## YOUR ASSIGNMENT
Filter the entries down to the lines holding "would", then copy those lines.

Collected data
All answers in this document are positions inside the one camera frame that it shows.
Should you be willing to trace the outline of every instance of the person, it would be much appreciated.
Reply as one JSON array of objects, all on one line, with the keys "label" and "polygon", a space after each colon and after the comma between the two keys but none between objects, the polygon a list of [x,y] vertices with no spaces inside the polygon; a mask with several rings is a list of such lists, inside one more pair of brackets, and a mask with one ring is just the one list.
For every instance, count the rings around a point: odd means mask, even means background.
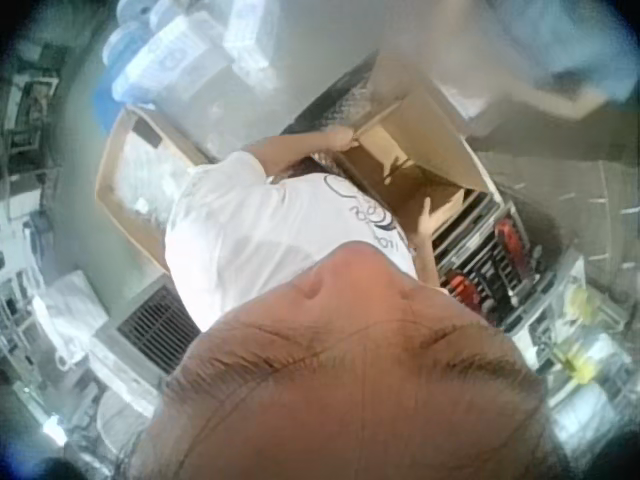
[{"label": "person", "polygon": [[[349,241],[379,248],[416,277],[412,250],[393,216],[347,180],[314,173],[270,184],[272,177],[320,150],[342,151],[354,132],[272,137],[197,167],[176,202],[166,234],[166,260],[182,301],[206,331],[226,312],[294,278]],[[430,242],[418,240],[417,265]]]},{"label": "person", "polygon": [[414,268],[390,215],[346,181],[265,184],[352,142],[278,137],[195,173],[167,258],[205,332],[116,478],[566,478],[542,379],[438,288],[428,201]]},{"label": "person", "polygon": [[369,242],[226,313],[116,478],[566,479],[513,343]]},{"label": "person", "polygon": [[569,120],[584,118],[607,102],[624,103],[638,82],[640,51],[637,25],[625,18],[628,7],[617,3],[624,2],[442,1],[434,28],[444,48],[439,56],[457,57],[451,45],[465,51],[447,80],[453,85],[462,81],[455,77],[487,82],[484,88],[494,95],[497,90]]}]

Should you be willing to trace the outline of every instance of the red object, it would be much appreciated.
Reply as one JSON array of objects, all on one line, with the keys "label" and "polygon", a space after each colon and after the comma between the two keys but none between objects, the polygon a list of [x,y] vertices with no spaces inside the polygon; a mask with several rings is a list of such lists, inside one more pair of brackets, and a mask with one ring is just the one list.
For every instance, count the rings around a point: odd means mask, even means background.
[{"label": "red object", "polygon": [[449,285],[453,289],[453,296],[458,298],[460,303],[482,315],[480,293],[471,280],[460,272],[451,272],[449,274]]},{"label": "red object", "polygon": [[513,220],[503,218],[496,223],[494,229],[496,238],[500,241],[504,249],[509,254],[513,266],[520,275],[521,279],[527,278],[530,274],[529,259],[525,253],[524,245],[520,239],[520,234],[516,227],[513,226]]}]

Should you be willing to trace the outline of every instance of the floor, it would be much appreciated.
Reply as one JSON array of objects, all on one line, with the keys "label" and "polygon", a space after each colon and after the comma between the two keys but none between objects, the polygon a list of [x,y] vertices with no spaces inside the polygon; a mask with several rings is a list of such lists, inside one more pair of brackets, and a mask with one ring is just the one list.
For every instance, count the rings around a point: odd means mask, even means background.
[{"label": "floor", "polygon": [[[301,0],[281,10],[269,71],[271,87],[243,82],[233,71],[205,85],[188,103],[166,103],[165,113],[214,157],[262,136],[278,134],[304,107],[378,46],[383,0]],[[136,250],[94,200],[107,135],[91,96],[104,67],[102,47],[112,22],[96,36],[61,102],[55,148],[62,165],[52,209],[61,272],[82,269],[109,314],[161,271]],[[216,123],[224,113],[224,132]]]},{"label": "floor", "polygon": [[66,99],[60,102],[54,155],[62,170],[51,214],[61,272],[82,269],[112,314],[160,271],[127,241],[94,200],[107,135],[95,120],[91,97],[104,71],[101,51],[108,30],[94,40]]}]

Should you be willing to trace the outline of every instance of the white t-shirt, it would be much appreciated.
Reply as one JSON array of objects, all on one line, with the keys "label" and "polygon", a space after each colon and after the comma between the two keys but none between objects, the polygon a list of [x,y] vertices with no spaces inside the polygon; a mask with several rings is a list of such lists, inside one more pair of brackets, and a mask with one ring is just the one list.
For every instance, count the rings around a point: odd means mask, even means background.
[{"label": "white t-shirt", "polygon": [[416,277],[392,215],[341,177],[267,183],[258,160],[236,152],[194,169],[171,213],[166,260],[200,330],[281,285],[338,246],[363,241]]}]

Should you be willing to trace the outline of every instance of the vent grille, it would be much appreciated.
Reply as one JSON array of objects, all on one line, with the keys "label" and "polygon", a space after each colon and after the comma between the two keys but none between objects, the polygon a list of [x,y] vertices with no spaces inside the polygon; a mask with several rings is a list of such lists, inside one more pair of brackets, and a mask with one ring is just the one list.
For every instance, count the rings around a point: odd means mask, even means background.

## RESULT OF THIS EXERCISE
Should you be willing to trace the outline of every instance of the person, it would be much appreciated.
Should you be willing to trace the outline of every instance of the red object, it would be much appreciated.
Should you be willing to trace the outline of every instance of the floor, it would be much appreciated.
Should you be willing to trace the outline of every instance of the white t-shirt, it would be much appreciated.
Should you be willing to trace the outline of every instance of the vent grille, it would be much appreciated.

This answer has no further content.